Biotech Firms Align With Drugmakers, Health Advocates, To Keep Tax Credit For Rare-Disease Drug Development
Both the House and Senate tax-writing committees have been busy at work during their summer recess, putting together drafts of tax reform bills that they intend to propose in the fall. Among these reforms could be an elimination of the Orphan Drug Tax Credit, which is given to pharmaceutical companies so they can develop drugs for rare diseases. Biotech companies have been aligning themselves with drug makers and patient advocacy groups to keep these tax credits alive.

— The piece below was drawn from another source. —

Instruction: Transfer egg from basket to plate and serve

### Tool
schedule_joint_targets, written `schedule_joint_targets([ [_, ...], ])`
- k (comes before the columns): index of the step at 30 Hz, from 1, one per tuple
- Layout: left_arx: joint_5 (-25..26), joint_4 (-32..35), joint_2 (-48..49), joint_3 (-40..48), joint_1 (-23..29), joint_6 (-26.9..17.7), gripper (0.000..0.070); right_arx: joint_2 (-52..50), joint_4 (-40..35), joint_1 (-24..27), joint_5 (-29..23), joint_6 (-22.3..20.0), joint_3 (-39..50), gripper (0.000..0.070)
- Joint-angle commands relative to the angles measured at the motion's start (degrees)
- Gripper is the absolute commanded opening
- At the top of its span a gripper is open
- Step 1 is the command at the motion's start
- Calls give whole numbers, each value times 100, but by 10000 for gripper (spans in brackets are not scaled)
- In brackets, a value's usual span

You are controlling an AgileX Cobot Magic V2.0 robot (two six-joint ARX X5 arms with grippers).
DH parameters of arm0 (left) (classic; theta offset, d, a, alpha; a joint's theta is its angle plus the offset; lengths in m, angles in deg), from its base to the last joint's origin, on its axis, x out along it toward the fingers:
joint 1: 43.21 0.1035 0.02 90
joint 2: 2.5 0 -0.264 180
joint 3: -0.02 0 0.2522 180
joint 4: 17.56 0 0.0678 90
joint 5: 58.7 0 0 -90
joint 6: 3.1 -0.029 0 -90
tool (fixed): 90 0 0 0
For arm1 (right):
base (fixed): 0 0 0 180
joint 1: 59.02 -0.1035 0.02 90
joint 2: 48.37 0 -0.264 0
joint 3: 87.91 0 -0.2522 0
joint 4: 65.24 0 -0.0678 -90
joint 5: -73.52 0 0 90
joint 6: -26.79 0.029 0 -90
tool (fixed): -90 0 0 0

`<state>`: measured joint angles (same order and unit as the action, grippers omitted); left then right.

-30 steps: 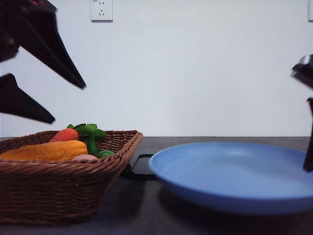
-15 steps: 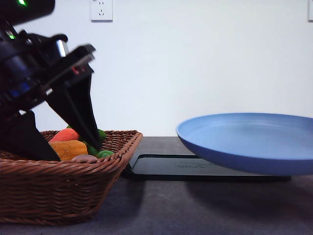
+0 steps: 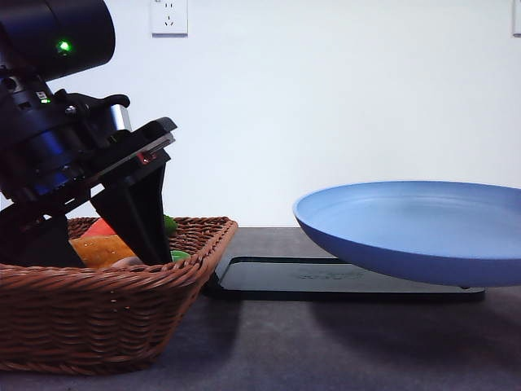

At the moment, pharmaceutical companies are able to claim tax credits on 50 percent of their clinical drug testing costs. Since the credit was implemented in 1983, the production of orphan drugs has increased. If they’re not given this credit, many people believe they’ll stop creating drugs for the small orphan drug market, which takes care of diseases that only affect about 200,000 people or less, according to Financial Times.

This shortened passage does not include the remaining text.